The proposed $1.3 billion settlement comes just one year after the government settled similar claims with American Indians and black farmers over racial discrimination. Like the Indian and black famers, the Hispanic and female farmers claim local USDA offices denied them loans and other assistance that routinely went to white male farmers between 1981 and 2000.
The USDA announced last month it would set aside $1.3 billion to pay up to $50,000 to each plaintiff that could prove “wrongful treatment.” The Hispanic and female farmers have the choice to take the settlement, or they can choose to continue with their lawsuits. Some of the farmers say $50,000 is not enough to cover the losses they suffered from the alleged discrimination. Lawyers for both the women and Hispanic farmers said their clients deserve more money. To put it into perspective, Indian farmers were offered up to $250,000 each to settle their USDA discrimination claims.

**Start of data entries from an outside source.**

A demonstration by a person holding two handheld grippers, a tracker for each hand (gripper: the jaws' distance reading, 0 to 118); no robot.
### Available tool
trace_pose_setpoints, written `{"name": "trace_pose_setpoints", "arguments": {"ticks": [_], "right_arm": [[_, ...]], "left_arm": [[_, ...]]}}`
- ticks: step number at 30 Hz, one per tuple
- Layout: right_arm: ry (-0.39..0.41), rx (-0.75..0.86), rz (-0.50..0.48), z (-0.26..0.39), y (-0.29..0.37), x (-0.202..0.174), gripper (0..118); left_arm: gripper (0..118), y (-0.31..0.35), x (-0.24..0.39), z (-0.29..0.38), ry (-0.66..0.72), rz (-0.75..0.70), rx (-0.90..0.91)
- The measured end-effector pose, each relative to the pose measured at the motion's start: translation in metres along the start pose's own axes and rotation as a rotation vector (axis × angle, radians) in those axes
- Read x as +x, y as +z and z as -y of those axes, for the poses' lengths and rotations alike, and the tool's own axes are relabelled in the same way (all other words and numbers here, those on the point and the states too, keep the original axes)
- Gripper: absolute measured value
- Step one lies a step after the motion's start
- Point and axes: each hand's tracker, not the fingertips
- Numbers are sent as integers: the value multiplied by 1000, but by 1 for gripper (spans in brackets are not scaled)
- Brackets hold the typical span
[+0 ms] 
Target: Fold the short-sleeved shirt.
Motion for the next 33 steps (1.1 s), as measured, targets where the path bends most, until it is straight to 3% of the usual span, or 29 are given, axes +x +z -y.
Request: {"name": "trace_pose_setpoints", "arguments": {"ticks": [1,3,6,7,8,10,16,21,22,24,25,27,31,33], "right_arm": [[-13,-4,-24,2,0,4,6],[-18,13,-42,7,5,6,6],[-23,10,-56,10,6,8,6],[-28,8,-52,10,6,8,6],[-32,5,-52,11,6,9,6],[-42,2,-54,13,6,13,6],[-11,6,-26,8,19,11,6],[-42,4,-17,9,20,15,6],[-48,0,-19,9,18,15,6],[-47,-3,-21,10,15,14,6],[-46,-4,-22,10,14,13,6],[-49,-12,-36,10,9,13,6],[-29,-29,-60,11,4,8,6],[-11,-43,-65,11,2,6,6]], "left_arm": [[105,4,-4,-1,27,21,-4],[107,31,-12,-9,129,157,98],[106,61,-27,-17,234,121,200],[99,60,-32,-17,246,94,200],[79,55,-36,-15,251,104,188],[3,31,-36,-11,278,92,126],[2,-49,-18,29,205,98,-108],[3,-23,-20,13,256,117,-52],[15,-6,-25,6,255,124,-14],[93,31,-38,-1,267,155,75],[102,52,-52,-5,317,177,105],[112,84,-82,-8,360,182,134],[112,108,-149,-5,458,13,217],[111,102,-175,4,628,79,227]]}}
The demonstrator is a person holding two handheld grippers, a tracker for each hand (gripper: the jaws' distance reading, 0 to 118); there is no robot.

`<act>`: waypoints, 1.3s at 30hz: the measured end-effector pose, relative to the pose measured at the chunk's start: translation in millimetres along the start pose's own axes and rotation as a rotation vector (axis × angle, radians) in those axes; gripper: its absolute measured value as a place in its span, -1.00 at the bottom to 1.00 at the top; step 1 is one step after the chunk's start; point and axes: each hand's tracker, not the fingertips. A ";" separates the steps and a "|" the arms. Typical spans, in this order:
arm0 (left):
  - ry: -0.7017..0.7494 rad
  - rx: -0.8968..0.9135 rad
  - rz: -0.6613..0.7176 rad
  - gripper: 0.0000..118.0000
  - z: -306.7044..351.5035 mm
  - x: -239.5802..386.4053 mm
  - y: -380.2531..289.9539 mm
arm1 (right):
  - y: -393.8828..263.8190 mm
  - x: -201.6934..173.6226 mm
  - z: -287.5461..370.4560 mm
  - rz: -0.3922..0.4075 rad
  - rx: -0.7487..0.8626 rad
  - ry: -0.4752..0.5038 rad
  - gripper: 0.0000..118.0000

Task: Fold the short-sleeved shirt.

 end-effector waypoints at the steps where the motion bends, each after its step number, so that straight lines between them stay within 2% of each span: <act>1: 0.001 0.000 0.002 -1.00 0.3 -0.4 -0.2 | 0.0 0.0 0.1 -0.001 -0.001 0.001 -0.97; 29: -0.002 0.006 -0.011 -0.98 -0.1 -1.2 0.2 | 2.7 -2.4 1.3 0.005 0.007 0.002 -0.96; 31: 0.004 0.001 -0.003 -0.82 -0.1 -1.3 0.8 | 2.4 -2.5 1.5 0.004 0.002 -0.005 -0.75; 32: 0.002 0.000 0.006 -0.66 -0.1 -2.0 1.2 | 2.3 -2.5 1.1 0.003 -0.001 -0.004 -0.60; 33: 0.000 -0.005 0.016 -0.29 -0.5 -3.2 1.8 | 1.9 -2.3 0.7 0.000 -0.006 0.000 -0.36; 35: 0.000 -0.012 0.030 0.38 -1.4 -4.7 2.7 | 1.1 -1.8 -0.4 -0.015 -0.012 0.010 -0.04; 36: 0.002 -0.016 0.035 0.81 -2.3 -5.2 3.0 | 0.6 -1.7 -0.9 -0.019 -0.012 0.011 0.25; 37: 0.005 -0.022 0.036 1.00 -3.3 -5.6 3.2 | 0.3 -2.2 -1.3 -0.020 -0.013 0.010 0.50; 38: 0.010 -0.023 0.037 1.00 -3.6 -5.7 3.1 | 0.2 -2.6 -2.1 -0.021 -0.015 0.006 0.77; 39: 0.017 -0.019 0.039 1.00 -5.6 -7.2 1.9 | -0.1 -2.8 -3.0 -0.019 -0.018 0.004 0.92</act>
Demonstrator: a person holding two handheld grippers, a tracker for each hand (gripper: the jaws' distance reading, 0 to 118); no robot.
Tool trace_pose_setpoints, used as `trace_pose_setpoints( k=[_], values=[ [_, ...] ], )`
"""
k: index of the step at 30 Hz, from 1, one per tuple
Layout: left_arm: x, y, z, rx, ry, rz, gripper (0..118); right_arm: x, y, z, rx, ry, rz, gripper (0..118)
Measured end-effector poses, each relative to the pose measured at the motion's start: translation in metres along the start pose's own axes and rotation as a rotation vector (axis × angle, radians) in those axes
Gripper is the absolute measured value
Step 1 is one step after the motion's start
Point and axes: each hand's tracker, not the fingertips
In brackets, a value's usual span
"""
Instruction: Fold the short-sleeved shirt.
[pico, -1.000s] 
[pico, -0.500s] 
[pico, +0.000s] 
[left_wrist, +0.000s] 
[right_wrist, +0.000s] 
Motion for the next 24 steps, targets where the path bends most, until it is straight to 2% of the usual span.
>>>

Agricultural Secretary Tom Vilsack said any Hispanic and women farmers who are not pleased with the settlement can sill pursue their cases against the government.
“The Obama administration has made it a priority to resolve all claims of past discrimination at USDA, and we are committed to closing this sad chapter in USDA’s history,” Vilsack said. “Women and Hispanic farmers and ranchers who allege past discrimination can now come forward to participate in a claims process in which they have the opportunity to receive compensation.”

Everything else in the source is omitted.